- _Records shown_:
===============
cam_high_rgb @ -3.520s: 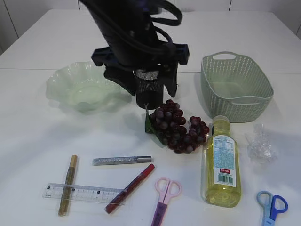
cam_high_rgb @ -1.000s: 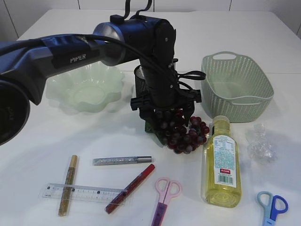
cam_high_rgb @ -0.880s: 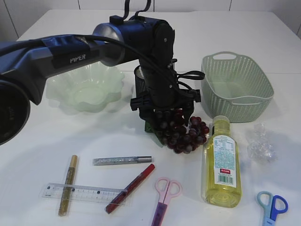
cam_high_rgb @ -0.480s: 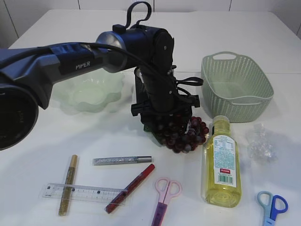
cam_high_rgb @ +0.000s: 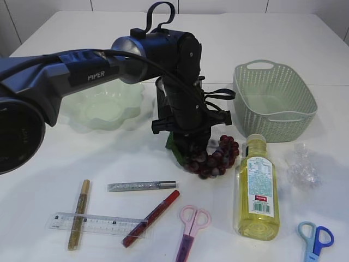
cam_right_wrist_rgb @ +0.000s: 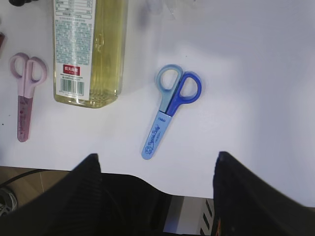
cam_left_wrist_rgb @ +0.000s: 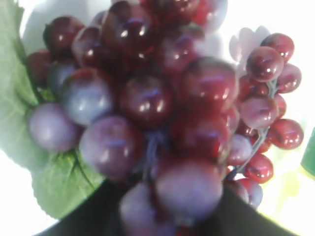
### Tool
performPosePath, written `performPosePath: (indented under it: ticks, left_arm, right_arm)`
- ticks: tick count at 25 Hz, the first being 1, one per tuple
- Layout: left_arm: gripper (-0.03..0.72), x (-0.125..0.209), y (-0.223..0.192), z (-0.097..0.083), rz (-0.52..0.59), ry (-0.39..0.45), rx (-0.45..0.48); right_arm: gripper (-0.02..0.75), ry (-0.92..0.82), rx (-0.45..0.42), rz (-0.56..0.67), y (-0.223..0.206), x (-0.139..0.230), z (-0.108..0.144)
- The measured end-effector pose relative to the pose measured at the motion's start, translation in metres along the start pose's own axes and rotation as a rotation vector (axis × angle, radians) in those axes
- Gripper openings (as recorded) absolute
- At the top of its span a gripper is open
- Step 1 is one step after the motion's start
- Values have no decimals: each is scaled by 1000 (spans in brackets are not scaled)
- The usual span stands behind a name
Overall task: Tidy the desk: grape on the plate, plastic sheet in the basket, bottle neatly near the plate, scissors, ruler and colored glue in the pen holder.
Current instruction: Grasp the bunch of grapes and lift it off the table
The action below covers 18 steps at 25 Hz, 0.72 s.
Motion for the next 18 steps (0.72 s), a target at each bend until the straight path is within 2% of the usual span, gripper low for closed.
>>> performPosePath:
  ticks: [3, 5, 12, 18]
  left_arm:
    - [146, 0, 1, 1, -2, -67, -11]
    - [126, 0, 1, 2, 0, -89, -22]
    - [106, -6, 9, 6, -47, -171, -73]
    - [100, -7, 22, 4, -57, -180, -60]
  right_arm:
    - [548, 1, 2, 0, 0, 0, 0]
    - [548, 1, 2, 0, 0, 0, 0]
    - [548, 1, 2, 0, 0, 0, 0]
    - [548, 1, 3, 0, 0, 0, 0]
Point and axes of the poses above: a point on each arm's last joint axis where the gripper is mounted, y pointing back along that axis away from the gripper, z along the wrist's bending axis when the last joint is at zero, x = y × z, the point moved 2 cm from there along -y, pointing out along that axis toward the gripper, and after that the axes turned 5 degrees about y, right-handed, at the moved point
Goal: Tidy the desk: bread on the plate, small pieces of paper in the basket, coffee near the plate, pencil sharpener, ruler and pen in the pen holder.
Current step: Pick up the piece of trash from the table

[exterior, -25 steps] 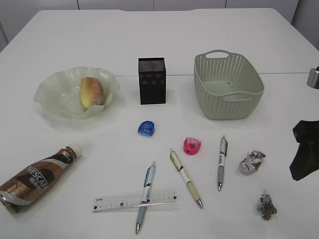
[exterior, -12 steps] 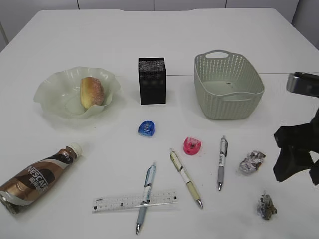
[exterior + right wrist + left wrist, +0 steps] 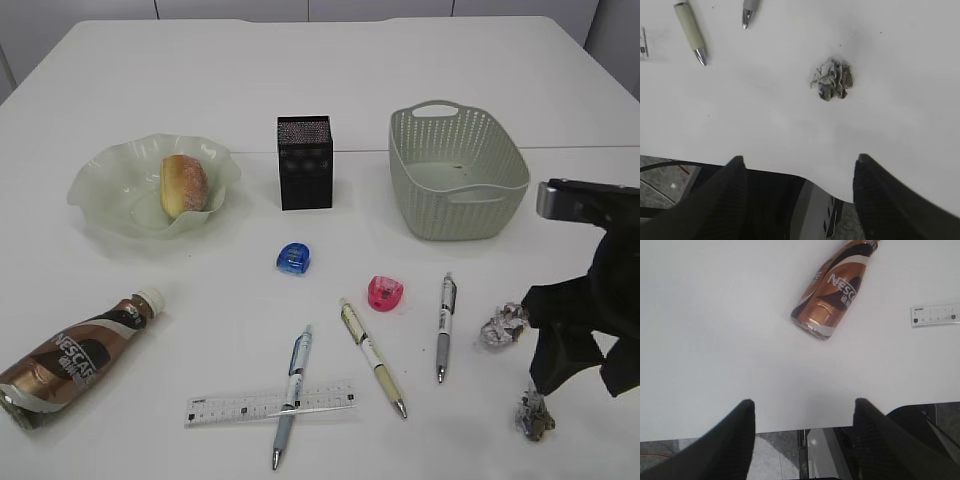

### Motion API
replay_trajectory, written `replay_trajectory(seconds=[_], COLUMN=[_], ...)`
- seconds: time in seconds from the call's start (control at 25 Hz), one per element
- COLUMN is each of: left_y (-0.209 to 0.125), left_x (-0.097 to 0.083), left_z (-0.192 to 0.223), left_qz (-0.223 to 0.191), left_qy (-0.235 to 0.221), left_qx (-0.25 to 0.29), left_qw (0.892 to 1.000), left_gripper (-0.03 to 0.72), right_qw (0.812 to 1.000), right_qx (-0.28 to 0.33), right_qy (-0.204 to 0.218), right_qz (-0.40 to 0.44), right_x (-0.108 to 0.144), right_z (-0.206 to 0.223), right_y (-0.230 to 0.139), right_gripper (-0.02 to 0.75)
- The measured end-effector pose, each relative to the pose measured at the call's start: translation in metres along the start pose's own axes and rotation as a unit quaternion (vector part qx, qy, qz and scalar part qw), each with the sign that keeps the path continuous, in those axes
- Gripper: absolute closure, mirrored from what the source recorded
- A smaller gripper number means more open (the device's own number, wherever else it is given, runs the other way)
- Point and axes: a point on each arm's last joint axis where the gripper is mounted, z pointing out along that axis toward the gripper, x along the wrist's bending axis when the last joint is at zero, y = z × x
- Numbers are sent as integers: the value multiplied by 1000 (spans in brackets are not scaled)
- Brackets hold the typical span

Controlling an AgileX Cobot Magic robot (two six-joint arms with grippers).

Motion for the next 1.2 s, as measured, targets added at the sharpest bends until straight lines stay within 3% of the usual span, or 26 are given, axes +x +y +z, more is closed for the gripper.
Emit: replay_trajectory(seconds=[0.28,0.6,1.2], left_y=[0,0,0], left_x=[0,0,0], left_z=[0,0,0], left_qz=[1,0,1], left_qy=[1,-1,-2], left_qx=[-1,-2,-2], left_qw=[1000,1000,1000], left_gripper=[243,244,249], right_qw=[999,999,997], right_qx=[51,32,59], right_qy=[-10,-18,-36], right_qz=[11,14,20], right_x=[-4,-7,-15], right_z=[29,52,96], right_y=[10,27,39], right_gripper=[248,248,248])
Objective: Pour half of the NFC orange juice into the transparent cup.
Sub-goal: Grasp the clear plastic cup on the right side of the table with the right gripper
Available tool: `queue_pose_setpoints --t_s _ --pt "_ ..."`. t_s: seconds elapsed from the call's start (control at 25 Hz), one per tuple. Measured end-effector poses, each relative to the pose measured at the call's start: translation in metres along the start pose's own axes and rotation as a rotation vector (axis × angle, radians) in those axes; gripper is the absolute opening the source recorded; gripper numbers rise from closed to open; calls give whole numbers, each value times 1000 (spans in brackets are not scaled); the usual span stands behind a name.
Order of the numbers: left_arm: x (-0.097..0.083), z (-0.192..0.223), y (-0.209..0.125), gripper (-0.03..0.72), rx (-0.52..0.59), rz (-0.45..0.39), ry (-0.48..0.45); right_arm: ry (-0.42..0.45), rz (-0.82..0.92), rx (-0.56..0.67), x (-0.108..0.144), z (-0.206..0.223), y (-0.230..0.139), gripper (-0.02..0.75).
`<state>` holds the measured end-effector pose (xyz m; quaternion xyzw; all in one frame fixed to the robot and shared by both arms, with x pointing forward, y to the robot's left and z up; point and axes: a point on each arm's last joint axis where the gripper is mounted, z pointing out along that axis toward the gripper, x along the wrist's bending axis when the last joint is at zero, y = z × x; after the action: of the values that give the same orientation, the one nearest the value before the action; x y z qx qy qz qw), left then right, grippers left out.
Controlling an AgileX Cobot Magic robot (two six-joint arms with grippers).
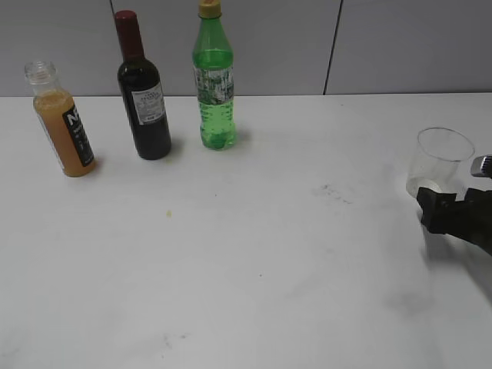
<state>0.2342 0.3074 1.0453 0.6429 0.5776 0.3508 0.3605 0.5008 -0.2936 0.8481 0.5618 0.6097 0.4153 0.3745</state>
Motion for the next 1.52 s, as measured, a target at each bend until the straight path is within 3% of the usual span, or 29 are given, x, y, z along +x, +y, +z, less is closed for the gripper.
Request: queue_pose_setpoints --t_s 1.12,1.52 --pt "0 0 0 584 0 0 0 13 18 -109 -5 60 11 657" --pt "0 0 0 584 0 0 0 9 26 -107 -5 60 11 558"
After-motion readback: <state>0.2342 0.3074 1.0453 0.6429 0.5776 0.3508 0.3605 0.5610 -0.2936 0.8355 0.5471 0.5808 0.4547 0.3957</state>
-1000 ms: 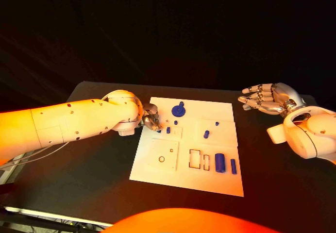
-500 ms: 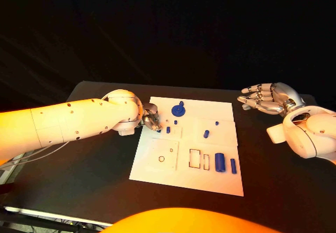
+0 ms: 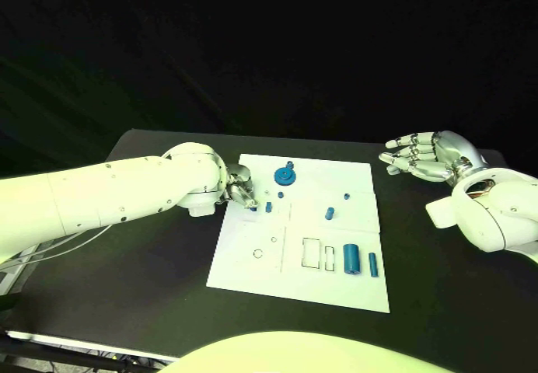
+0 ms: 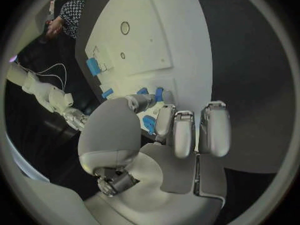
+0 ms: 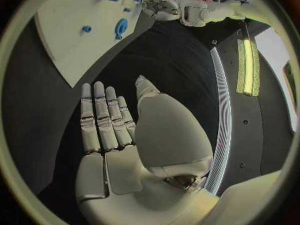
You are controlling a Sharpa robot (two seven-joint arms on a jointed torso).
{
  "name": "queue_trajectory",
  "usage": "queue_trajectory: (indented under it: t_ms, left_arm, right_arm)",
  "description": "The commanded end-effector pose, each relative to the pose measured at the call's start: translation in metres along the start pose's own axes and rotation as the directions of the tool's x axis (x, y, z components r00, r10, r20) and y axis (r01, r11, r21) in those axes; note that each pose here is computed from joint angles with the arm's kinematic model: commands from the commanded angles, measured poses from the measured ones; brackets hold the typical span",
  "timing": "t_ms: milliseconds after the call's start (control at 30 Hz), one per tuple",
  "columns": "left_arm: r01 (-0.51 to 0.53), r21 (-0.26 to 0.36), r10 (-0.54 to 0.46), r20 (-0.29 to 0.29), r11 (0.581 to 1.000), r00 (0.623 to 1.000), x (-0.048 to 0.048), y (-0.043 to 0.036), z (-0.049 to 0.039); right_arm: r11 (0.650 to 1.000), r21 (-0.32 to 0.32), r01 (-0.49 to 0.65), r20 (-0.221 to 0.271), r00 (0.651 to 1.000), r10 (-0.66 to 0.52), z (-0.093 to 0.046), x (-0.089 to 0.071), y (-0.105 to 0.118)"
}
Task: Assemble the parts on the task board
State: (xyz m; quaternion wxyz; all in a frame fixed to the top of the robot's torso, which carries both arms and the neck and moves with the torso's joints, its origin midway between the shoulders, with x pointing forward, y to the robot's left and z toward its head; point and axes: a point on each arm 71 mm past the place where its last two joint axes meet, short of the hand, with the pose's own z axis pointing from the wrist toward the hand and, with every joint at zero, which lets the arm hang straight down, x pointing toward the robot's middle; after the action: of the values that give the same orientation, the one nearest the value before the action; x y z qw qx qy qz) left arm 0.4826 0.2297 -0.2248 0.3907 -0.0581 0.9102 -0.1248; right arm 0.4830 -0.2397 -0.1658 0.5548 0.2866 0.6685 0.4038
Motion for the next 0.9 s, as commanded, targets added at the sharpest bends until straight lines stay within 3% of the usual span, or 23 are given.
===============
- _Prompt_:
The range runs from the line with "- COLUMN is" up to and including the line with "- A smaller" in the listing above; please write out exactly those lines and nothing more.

- _Result_:
- COLUMN is each of: left_y (-0.209 to 0.125), left_x (-0.097 to 0.083), left_z (-0.192 to 0.223), left_qz (-0.223 to 0.191), left_qy (-0.235 to 0.221), left_qx (-0.25 to 0.29), left_qw (0.892 to 1.000), left_gripper (-0.03 to 0.72), right_qw (0.812 to 1.000), right_qx (-0.28 to 0.33), right_qy (-0.204 to 0.218), right_qz (-0.40 to 0.44), right_x (-0.108 to 0.144), right_z (-0.206 to 0.223), right_y (-0.230 to 0.139), right_gripper (-0.02 to 0.75)
- The measured end-effector pose, each relative to the pose measured at the call's start: translation in metres along the start pose's own axes and rotation as a unit quaternion (vector part qx, qy, qz and scalar part qw), each with the sign that keeps the path continuous, in those axes
- Gripper: absolute closure, mirrored from what the source recorded
- A smaller gripper number means more open (the device's own number, wherever else it is given, runs the other way)

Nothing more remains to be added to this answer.